Hallo hoffe mir kann jemand helfen, 
habe das problem wenn ich versuche software zu installieren, dass ich ständig folgende fehlermeldung wärend der install. bekomme:
_ins0432._mp.exe hat fehler verursacht und wird geschlossen......

habe win 2k service pack 4!


bin um jede antwort dankbar



greets nico


----------



## Norbert Eder (15. April 2004)

Den Dateinamen in Google eingegeben und siehe da, der erste Link führt direkt in die Support-Datenbank von Microsoft ....
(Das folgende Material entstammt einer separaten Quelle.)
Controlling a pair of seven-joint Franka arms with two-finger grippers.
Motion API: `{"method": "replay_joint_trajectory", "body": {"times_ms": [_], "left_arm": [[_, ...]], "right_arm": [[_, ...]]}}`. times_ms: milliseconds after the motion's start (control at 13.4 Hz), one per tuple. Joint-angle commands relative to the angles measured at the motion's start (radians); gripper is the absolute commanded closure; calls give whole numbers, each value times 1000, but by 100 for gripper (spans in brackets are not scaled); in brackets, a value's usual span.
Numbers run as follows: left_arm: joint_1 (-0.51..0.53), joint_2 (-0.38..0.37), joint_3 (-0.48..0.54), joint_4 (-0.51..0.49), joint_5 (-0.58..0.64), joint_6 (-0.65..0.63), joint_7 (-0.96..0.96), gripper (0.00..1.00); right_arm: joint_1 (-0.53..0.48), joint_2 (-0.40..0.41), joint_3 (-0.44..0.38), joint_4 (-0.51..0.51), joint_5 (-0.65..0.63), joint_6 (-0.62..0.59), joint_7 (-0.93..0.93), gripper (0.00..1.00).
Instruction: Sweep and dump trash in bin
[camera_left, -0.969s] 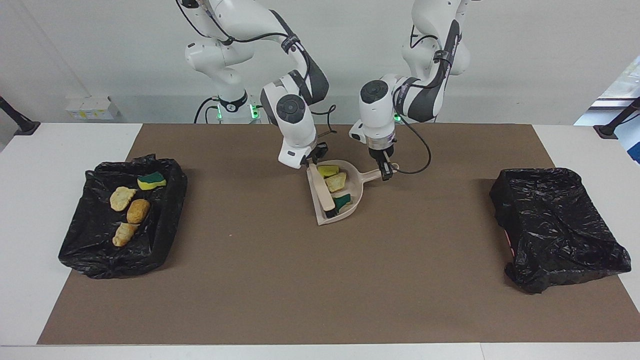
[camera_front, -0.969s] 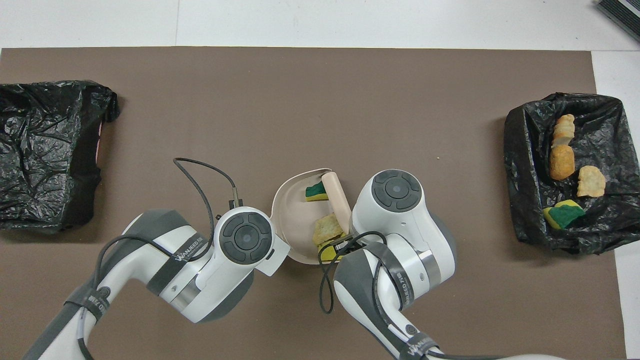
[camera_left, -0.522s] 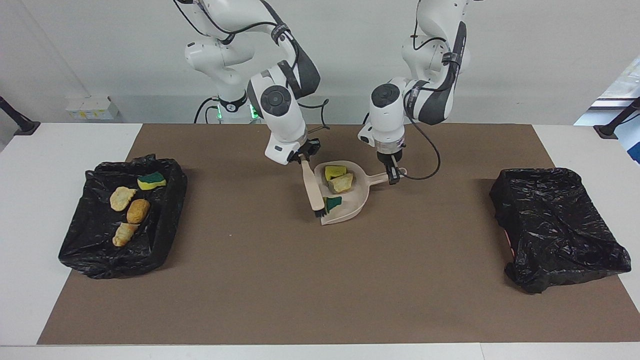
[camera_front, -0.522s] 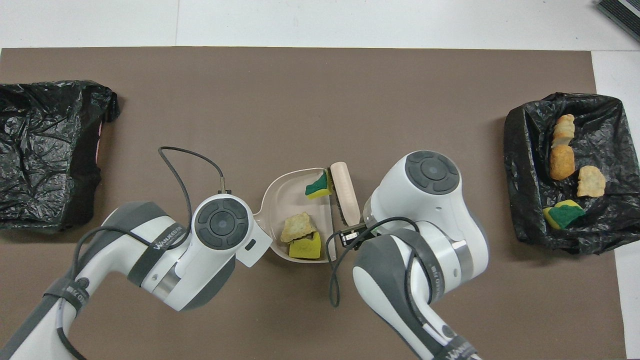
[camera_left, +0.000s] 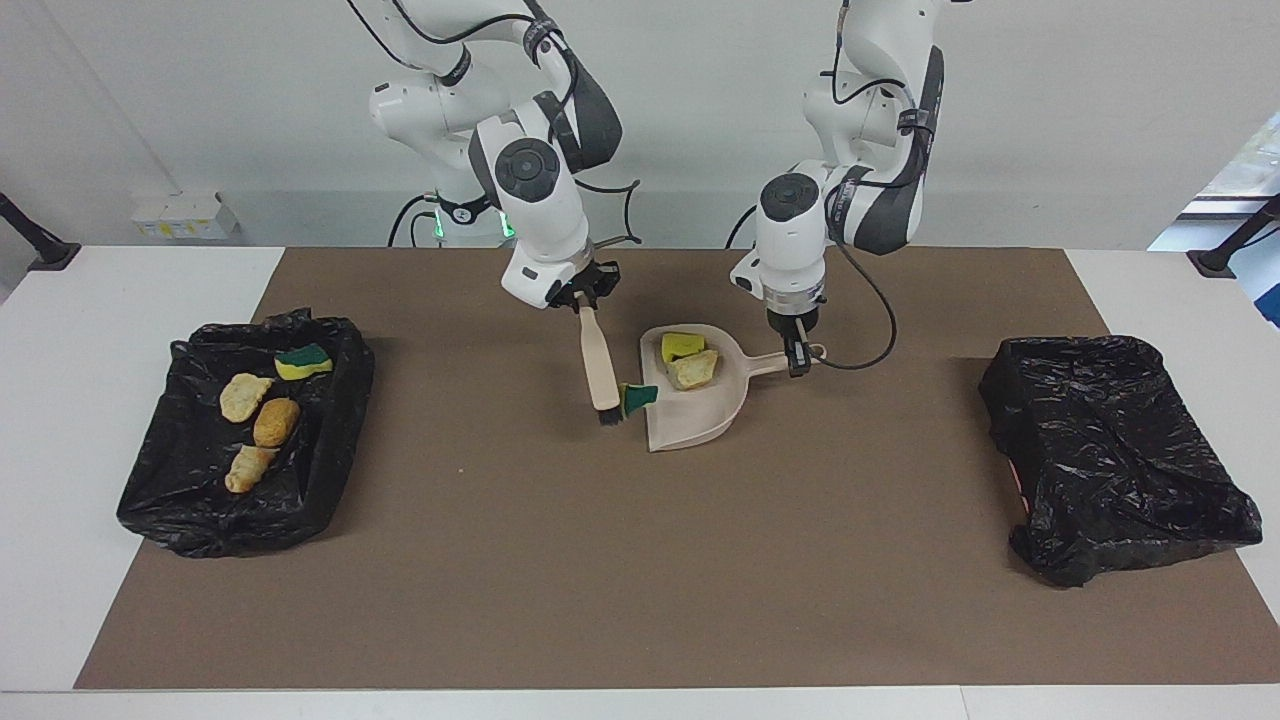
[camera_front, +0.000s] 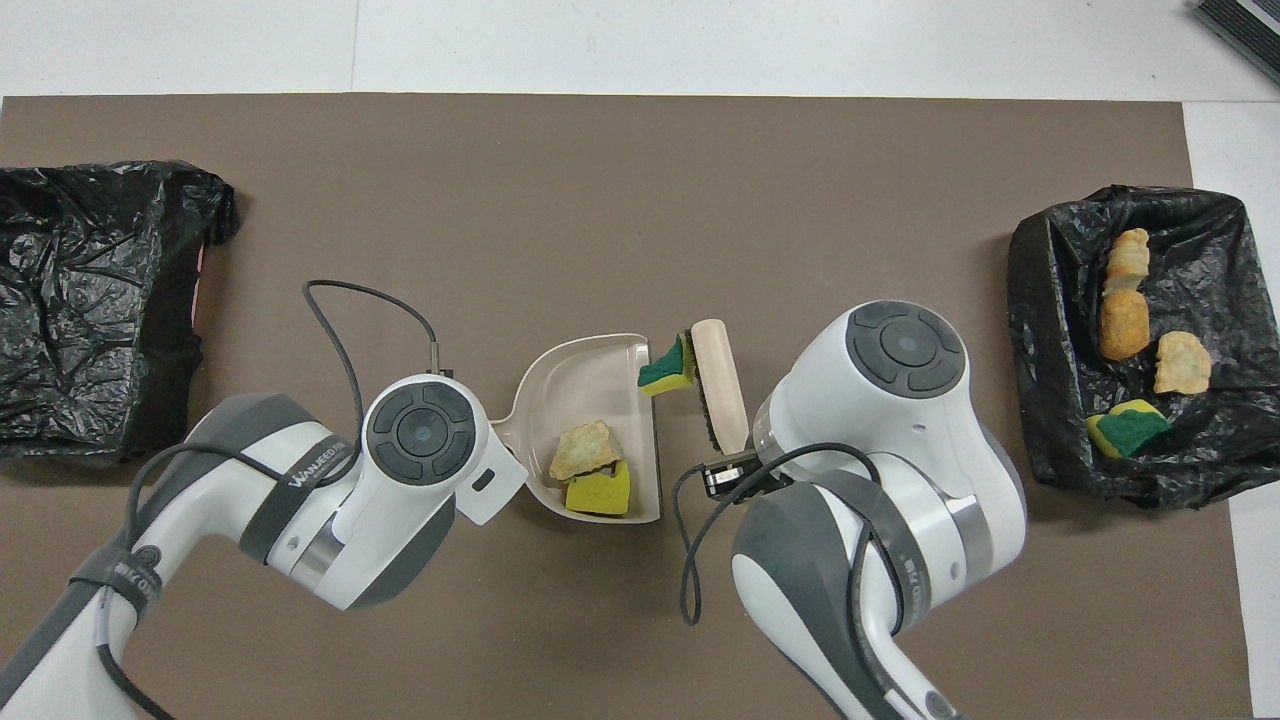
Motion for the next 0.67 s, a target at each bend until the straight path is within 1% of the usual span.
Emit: {"method": "replay_joint_trajectory", "body": {"times_ms": [0,149,224,298,373,596], "left_arm": [[3,2,-2,-1,0,13,6,100],[2,2,-4,-1,0,13,6,100],[2,2,-4,-1,-2,13,6,100],[2,2,-4,-1,-3,13,3,100],[2,2,-4,-1,-3,13,2,100],[-5,0,-4,-3,-3,13,-3,100]], "right_arm": [[45,-12,9,-39,4,73,75,100],[100,17,9,-62,8,141,120,100],[123,25,7,-99,7,196,135,100],[131,22,7,-134,-12,227,125,100],[142,22,7,-154,-28,231,128,100],[156,14,6,-173,-195,224,126,100]]}}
Microsoft Supportdatenbank 

Ich freu mich so, dass es Google gibt.

Nitro


----------



## scubanick (15. April 2004)

*hilft nicht*

bei google hab ich nachgesehen aber das hat auch nicht geholfen ( der support tip von ms)


----------



## Sebastian Wramba (15. April 2004)

scubanick: Halte dich bitte an die Netiquette und an den großen roten Kasten unter dem Antwort-Feld, danke.


----------



## BlaBla-HH (20. April 2004)

scubanick,

Du schreibst zwar, dass der Tip angeblich nicht geholfen hat, schreibst jedoch nicht, ob Du die Fehlerbehebung der Microsoft Knowledgebase ausgeführt hast!
Weiter solltest Du informieren, welche Software (Name, Versionsnummer   ) Du versuchst zu installieren, damit Dir vielleicht jemand helfen kann! Versuche bei einer Fehlerbeschreibung möglichst viel davon zu erklären, dann ist eine Hilfe um so warscheinlicher!


----------